Return the listing in full, word for word.
################
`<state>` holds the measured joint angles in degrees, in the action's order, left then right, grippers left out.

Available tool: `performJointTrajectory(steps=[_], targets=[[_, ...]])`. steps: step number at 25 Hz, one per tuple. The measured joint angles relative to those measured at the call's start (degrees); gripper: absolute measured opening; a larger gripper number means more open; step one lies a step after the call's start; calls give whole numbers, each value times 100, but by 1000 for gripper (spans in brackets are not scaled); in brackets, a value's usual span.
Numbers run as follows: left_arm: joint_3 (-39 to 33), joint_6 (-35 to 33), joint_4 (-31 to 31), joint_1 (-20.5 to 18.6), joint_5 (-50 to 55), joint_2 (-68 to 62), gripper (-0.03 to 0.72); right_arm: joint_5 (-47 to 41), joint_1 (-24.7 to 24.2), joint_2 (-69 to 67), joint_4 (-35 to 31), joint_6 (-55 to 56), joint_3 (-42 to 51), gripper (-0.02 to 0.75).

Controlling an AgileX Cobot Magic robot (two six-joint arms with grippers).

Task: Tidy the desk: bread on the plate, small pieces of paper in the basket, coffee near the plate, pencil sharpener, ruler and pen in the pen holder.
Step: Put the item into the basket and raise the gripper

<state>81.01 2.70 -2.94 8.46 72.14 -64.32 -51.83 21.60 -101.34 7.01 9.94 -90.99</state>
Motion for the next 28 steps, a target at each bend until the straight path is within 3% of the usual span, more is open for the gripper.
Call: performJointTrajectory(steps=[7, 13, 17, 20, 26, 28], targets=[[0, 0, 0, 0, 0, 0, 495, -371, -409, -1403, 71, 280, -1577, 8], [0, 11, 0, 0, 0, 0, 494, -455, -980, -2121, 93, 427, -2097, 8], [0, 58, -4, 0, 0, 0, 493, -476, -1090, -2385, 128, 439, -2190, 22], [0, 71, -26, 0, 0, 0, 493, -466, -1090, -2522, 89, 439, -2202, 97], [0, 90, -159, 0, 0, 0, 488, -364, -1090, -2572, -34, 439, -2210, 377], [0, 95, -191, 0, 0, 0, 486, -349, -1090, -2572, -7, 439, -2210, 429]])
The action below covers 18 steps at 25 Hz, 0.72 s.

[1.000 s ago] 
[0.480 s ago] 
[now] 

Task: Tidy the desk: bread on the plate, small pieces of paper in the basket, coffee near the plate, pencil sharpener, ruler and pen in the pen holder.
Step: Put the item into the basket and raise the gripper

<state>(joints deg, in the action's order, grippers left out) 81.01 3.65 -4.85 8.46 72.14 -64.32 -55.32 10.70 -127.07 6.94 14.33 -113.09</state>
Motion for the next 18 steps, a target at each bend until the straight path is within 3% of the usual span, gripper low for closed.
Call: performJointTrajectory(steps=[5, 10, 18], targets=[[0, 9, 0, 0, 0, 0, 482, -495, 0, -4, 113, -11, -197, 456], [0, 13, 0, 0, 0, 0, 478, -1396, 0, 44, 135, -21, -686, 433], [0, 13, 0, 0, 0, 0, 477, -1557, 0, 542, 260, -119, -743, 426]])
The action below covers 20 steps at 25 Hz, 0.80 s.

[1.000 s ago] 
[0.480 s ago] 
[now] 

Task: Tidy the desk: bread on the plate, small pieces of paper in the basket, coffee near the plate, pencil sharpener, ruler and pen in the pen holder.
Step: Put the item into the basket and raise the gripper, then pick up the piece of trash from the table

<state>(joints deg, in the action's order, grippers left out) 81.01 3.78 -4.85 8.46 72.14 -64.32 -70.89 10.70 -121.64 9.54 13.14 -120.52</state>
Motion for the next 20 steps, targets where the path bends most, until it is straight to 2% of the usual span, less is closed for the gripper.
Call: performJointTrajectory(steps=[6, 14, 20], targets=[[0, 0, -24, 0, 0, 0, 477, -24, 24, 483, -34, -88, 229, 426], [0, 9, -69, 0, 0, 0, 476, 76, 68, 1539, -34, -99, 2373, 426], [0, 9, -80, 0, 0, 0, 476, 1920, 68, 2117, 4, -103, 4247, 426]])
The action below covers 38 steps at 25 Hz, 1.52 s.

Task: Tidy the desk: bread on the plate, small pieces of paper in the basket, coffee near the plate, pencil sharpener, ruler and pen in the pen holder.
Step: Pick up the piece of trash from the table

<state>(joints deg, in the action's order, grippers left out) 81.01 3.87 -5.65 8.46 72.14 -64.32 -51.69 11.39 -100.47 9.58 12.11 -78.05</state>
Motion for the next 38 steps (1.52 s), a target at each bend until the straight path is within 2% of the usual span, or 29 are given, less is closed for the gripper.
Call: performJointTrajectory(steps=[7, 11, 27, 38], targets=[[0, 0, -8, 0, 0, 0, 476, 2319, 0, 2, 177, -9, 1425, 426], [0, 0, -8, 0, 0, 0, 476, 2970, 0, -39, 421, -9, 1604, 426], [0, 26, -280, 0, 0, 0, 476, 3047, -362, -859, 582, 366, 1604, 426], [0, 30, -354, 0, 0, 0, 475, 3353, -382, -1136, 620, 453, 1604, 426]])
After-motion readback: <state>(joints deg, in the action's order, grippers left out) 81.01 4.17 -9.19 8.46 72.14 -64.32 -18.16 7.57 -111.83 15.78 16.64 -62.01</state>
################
→ **Solution to this task**
`<state>` holds the measured joint angles in degrees, in the action's order, left then right, grippers left out.

Available tool: `performJointTrajectory(steps=[_], targets=[[_, ...]])`. steps: step number at 25 Hz, one per tuple. The measured joint angles relative to those measured at the call's start (degrees); gripper: absolute measured opening; a larger gripper number means more open; step one lies a step after the call's start; calls give whole numbers, each value times 100, but by 1000 for gripper (spans in brackets are not scaled); in brackets, a value's usual span.
Numbers run as follows: left_arm: joint_3 (-39 to 33), joint_6 (-35 to 33), joint_4 (-31 to 31), joint_1 (-20.5 to 18.6), joint_5 (-50 to 55), joint_2 (-68 to 62), gripper (-0.03 to 0.72); right_arm: joint_5 (-47 to 41), joint_1 (-24.7 to 24.2), joint_2 (-69 to 67), joint_4 (-35 to 31), joint_6 (-55 to 56), joint_3 (-42 to 51), gripper (-0.02 to 0.75).

Controlling an AgileX Cobot Magic robot (two six-joint arms with grippers).

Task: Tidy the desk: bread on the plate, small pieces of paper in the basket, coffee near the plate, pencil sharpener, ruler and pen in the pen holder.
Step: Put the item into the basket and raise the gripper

<state>81.01 2.70 -2.94 8.46 72.14 -64.32 -51.83 21.60 -101.34 7.01 9.94 -90.99</state>
Motion for the next 28 steps, a target at each bend until the straight path is within 3% of the usual span, more is open for the gripper.
Call: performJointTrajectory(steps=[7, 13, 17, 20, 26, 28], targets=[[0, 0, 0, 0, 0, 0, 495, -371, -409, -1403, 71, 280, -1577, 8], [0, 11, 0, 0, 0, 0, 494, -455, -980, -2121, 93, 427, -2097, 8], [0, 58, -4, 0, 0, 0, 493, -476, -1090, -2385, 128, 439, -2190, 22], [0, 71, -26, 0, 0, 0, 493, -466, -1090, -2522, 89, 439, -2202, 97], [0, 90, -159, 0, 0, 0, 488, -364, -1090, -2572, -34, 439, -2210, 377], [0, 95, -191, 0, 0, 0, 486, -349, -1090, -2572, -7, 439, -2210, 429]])
The action below covers 18 steps at 25 Hz, 0.72 s.

[1.000 s ago] 
[0.480 s ago] 
[now] 

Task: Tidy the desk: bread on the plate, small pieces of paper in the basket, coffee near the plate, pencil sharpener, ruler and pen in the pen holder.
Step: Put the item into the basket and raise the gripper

<state>(joints deg, in the action's order, grippers left out) 81.01 3.65 -4.85 8.46 72.14 -64.32 -55.32 10.70 -127.07 6.94 14.33 -113.09</state>
Motion for the next 18 steps, a target at each bend until the straight path is within 3% of the usual span, gripper low for closed.
Call: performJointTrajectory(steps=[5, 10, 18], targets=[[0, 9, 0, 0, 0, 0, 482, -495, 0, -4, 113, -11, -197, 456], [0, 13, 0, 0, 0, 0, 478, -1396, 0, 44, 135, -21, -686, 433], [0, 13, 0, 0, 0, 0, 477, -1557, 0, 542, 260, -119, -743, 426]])
The action below covers 20 steps at 25 Hz, 0.80 s.

[1.000 s ago] 
[0.480 s ago] 
[now] 

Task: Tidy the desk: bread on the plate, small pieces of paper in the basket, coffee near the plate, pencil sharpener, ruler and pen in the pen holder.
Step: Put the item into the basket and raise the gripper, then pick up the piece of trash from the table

<state>(joints deg, in the action's order, grippers left out) 81.01 3.78 -4.85 8.46 72.14 -64.32 -70.89 10.70 -121.64 9.54 13.14 -120.52</state>
Motion for the next 20 steps, targets where the path bends most, until it is straight to 2% of the usual span, less is closed for the gripper.
Call: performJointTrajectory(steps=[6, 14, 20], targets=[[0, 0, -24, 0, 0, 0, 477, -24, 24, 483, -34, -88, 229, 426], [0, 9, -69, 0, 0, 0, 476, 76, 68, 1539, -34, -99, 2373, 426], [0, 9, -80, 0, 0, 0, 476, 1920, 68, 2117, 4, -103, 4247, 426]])
The action below covers 38 steps at 25 Hz, 1.52 s.

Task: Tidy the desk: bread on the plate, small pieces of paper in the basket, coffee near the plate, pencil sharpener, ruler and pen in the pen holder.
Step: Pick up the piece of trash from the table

<state>(joints deg, in the action's order, grippers left out) 81.01 3.87 -5.65 8.46 72.14 -64.32 -51.69 11.39 -100.47 9.58 12.11 -78.05</state>
Motion for the next 38 steps (1.52 s), a target at each bend until the straight path is within 2% of the usual span, or 29 are given, less is closed for the gripper.
Call: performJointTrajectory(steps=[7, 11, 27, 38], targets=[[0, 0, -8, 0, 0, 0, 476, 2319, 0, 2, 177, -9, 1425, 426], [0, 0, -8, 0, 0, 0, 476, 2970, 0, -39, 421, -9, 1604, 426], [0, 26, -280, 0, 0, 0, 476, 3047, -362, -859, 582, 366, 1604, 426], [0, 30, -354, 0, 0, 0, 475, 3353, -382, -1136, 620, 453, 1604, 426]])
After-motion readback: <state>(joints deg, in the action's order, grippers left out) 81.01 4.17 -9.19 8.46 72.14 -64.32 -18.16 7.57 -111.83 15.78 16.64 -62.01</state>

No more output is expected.